Material und Methoden: Diese retrospektive Studie vergleicht die Anzahl und Art der Aussprachefehler in den Lautbefunden von drei- bis fünfjährigen Kindern mit SES mit PE-Vorgeschichte (n=31; SES&PE-Gruppe) und ohne (n=29; SES-Gruppe). Die Auftretenswahrscheinlichkeit phonologischer Fehler wurde als abhängige Variable in einer logistischen Regression mit den Faktoren Gruppe, Alter und Fehlertyp analysiert.
Ergebnisse: Die Auftretenswahrscheinlichkeit phonologischer Fehler war in der SES-Gruppe signifikant höher als in der SES&PE-Gruppe (p=.03). Dieser Gruppenunterschied war bei dreijährigen Kindern am deutlichsten (p=.03). Außerdem zeigten beide Gruppen eine höhere Wahrscheinlichkeit für verzögerte physiologische als für pathologische Prozesse (p=.02) sowie für Lautauslassungen im Vergleich zu Lautsubstitutionen (p<.001).
Diskussion: Die SES&PE-Gruppe zeigte weniger phonologische Fehler als die SES-Gruppe. Obwohl die SES-Diagnosen für alle Kinder auf Basis der ICD-10 Diagnosekriterien gestellt wurden, könnte die Ätiologie sich in den beiden Gruppen unterscheiden.
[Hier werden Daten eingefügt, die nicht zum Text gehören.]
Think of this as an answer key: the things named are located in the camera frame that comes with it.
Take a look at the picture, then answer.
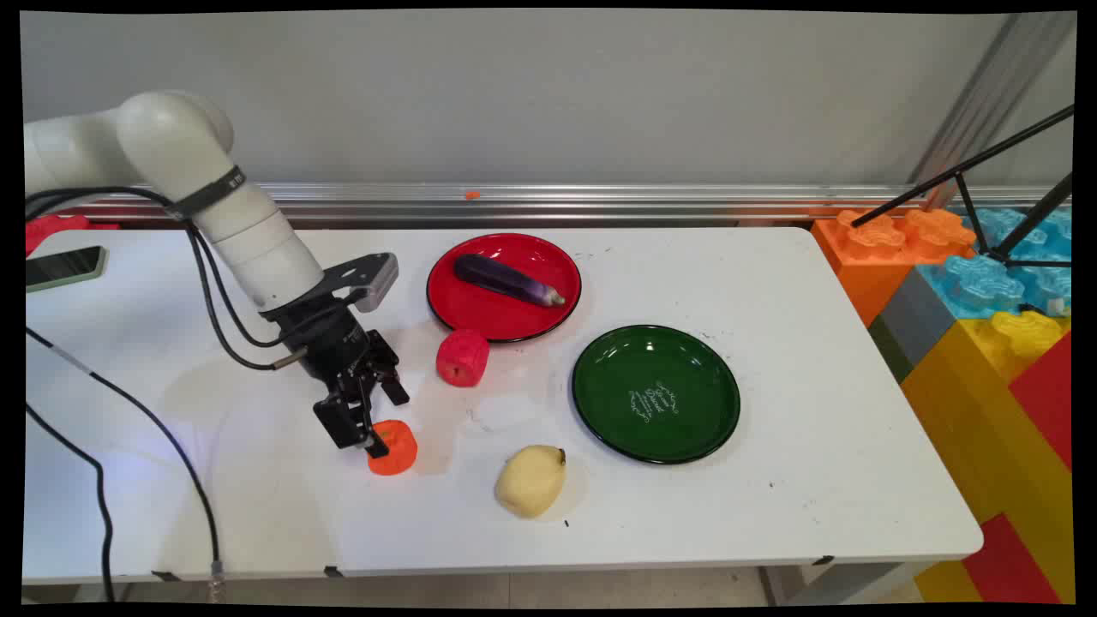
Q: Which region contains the red block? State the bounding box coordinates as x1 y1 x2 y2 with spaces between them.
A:
26 214 121 256

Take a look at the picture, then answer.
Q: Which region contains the grey table leg frame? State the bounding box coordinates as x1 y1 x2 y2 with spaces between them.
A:
758 563 935 606

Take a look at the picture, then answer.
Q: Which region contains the pale yellow toy pear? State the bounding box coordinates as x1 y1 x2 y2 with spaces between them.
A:
494 444 568 519

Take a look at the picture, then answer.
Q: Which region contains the large yellow toy brick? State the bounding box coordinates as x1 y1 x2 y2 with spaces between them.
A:
900 310 1074 605

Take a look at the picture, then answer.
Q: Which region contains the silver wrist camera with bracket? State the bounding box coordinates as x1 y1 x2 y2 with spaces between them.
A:
322 252 400 314

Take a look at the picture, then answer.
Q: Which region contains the dark green plate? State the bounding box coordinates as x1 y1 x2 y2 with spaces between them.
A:
571 324 742 466

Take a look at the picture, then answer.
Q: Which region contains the black cable with white band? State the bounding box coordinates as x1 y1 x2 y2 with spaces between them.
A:
24 187 303 602

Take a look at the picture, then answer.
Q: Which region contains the large blue toy brick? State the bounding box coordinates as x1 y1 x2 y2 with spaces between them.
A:
917 207 1074 320

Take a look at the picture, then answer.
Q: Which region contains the slanted aluminium post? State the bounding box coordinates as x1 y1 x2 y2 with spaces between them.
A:
908 13 1076 211

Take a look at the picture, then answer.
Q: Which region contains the black tripod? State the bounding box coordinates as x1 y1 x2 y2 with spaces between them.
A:
851 103 1075 269

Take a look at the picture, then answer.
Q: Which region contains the orange toy fruit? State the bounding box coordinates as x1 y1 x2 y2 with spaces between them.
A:
367 419 419 476

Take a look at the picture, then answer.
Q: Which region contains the large orange toy brick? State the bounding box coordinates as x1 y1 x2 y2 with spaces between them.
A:
810 208 978 327

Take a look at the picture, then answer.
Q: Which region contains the smartphone with green case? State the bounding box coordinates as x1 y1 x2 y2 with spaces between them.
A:
26 245 108 294

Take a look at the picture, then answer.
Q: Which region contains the black velcro strap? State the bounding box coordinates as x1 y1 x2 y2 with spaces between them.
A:
167 165 248 222

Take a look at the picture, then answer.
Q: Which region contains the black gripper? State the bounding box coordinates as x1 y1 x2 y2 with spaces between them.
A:
261 291 411 459

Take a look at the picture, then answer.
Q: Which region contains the purple toy eggplant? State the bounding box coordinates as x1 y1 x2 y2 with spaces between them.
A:
453 253 567 309

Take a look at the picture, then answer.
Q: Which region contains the large red toy brick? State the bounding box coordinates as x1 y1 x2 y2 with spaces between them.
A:
1009 332 1074 471
960 512 1064 605

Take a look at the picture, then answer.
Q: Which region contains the red plate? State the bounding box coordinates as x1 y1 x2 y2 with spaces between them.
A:
426 232 583 344

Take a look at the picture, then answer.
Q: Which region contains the plain black cable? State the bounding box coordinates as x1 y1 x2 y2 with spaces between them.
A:
24 187 311 602

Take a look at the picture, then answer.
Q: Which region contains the large grey toy brick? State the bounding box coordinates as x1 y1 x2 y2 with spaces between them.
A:
868 270 957 383

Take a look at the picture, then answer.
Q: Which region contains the aluminium rail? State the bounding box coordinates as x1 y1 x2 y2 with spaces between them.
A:
77 183 1072 229

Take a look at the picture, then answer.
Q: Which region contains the red toy apple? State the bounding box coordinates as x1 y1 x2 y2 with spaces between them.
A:
435 329 491 388
Bei den Kindern der SES&PE-Gruppe könnten der temporäre Hörverlust und damit verbundene anhaltende Verarbeitungsdefizite zur SES-Diagnose beigetragen haben, während sensorische Einschränkungen in der Gruppe mit SES und peripherer Normalhörigkeit ohne PE-Vorgeschichte als Auslöser für SES keine Rolle spielen.
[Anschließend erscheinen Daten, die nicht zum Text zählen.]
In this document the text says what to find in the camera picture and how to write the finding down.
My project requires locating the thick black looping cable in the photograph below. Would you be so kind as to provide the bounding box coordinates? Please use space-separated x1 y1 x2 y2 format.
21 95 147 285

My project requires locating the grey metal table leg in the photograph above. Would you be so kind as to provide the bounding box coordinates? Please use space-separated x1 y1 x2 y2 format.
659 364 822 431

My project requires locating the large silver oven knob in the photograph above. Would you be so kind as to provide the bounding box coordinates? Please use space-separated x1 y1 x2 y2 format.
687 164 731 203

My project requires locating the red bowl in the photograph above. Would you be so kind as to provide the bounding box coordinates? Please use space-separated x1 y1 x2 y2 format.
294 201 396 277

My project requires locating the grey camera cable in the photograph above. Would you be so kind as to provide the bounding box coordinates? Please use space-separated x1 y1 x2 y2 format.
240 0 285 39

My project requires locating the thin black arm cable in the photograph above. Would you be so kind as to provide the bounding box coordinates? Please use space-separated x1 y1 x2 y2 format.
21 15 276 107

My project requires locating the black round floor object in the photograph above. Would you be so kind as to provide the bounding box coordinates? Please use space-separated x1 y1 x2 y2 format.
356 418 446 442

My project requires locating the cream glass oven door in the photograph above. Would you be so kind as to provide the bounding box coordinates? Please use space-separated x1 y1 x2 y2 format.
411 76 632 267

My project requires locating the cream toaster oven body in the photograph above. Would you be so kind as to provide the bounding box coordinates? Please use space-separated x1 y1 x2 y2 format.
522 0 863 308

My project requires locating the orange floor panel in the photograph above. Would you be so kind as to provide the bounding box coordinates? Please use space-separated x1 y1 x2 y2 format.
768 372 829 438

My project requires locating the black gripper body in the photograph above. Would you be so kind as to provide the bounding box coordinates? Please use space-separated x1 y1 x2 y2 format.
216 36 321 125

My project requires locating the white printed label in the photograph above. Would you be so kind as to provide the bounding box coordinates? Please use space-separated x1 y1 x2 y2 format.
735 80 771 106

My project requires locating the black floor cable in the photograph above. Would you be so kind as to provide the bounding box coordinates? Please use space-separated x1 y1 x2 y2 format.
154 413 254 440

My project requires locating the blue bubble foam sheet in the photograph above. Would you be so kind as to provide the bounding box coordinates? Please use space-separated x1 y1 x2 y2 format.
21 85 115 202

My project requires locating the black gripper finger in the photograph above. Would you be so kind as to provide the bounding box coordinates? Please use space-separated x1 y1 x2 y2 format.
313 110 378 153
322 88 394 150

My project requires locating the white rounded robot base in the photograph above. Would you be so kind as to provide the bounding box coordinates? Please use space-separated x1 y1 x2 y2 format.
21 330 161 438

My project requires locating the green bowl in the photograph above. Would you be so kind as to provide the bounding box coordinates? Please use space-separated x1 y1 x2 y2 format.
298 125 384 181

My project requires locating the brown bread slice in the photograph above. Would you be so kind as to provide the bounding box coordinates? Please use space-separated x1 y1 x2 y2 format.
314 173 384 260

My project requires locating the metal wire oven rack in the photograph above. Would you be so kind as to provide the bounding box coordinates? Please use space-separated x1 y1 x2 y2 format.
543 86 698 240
Fazit: Trotz standardisierter Diagnosekriterien bestehen Unterschiede in der Manifestation von SES. Eine potenzielle Ursache besteht in einer unterschiedlichen Ätiologie, mit einem wahrscheinlichen Einfluss sensorischer Defizite bei SES mit einer PE-Vorgeschichte. Weitere Studien sollten die Auswirkungen kombinierter sprachlicher und sensorischer Defizite genauer untersuchen.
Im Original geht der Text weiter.